→ **DIRECTIONS FOR THIS TASK**: Collect every line of the records below that contains the word "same".

[Start of section]

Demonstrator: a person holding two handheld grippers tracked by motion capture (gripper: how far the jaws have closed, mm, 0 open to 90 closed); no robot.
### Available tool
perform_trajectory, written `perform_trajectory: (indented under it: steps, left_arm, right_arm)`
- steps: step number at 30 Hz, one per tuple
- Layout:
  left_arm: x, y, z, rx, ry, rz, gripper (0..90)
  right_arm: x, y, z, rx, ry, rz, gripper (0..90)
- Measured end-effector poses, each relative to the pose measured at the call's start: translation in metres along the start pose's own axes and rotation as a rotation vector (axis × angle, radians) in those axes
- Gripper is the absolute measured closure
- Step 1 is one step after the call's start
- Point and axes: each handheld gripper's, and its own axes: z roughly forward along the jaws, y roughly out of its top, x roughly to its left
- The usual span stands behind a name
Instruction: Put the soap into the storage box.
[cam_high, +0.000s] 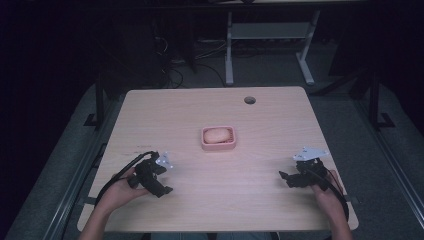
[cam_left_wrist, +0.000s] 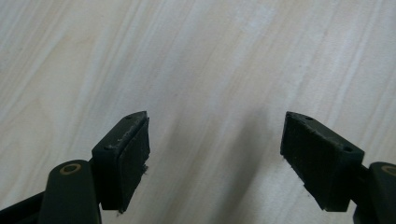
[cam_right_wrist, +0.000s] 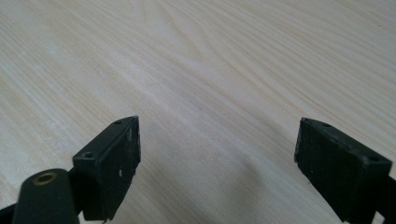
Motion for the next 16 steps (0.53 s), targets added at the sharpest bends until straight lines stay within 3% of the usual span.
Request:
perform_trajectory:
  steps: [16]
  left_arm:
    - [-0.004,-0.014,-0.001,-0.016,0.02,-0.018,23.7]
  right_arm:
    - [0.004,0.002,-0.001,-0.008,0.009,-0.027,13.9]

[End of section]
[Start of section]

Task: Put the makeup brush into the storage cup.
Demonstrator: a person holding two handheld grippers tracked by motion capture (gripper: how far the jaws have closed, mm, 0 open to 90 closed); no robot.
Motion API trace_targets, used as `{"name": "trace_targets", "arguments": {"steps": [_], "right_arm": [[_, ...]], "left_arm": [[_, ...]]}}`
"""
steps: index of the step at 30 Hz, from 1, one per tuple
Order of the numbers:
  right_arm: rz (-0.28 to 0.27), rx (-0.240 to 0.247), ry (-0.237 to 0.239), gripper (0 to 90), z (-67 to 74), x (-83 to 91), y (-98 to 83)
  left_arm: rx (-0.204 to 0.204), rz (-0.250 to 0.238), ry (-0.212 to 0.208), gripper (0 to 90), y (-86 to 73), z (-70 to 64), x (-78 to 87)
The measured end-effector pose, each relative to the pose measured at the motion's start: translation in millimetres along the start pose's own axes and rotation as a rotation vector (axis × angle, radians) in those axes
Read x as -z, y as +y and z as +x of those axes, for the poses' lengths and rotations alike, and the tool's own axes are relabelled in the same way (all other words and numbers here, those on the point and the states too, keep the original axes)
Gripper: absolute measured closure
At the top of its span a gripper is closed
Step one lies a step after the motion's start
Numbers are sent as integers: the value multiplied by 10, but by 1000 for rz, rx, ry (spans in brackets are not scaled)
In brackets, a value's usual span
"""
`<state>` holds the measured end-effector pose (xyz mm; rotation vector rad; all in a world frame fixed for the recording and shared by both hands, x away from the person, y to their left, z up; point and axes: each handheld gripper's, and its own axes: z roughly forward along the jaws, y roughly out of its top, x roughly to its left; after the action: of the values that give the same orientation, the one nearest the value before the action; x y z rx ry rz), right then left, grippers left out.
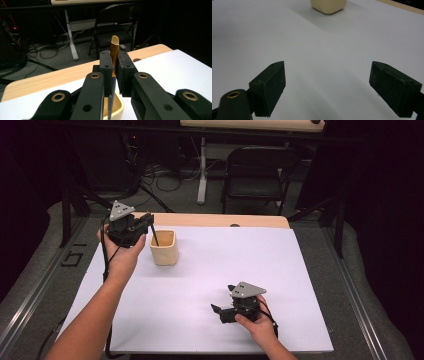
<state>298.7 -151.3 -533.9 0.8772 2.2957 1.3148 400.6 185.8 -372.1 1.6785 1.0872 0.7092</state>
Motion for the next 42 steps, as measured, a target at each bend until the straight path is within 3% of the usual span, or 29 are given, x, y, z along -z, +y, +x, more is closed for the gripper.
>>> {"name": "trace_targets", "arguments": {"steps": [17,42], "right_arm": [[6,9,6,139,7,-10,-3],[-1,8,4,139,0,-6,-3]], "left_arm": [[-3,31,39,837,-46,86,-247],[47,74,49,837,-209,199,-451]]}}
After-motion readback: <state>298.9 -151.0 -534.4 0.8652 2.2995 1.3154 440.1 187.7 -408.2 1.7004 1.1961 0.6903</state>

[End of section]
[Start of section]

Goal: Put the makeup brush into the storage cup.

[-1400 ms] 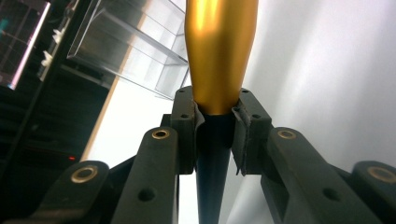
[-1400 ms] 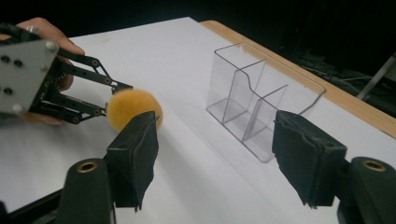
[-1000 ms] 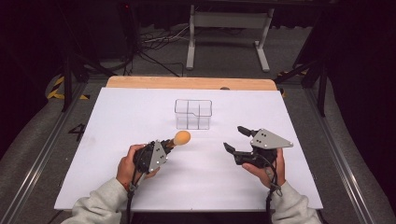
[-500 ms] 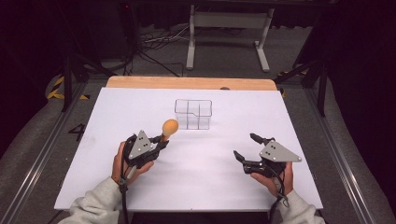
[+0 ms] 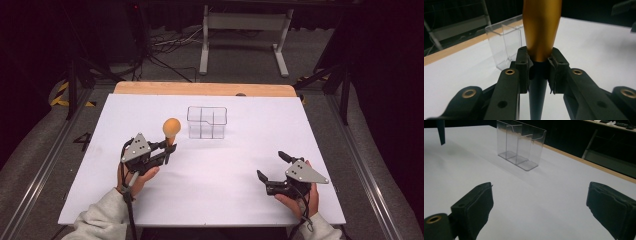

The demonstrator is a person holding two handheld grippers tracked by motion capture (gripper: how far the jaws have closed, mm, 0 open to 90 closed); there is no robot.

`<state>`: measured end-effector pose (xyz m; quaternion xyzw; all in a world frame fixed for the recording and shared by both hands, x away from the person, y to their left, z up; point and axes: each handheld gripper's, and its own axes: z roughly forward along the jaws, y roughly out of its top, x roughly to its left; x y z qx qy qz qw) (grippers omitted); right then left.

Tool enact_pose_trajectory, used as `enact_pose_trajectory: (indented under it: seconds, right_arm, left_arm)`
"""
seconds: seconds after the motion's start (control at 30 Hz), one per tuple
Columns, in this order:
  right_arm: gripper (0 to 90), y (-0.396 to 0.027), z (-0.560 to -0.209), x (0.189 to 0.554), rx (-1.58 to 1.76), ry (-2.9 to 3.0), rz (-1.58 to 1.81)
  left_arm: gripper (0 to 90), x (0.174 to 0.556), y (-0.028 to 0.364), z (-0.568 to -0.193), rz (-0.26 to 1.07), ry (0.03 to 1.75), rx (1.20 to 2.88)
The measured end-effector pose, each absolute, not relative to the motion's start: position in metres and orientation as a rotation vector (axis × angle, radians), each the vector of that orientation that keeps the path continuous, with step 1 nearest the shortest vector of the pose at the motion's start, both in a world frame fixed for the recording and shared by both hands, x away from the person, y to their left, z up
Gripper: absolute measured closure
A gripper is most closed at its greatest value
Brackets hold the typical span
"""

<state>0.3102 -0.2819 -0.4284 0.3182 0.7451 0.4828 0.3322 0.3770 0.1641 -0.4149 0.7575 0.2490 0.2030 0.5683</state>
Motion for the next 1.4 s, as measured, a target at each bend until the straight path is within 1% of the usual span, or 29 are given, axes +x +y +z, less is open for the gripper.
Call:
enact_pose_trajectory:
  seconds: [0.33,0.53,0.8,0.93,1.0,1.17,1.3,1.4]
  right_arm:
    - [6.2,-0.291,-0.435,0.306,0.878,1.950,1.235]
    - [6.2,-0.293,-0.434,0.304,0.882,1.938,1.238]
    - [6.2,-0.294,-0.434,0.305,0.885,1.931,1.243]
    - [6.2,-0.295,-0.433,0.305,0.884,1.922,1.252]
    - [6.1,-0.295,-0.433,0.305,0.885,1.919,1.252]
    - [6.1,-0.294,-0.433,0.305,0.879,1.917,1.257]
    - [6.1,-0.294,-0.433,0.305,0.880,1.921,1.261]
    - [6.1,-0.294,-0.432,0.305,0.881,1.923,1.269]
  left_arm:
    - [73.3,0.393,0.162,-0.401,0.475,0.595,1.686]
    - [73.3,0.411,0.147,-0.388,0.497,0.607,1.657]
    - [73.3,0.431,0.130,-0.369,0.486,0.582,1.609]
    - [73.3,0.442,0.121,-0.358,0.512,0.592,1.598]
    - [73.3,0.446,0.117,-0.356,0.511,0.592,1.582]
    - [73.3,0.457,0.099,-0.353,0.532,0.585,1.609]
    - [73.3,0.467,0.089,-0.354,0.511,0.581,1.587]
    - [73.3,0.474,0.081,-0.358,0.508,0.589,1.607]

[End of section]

→ **EXERCISE SOLUTION**:
Read x as -z, y as +y and z as +x of those axes, for the poses' lengths and rotations alike, and the tool's own axes are relabelled in the same way (all other words and numbers here, those on the point and the states too, keep the original axes)
`<state>` holds the measured end-effector pose (xyz mm; rotation vector rad; all in a world frame fixed for the recording and shared by both hands, x away from the person, y to their left, z up; point and axes: each handheld gripper's, and its own axes: z roughly forward along the jaws, y roughly out of its top, x roughly to its left; after the action: of the values that give the same orientation, the one nearest the value before the action; x y z rx ry rz), right then left, grippers left out.

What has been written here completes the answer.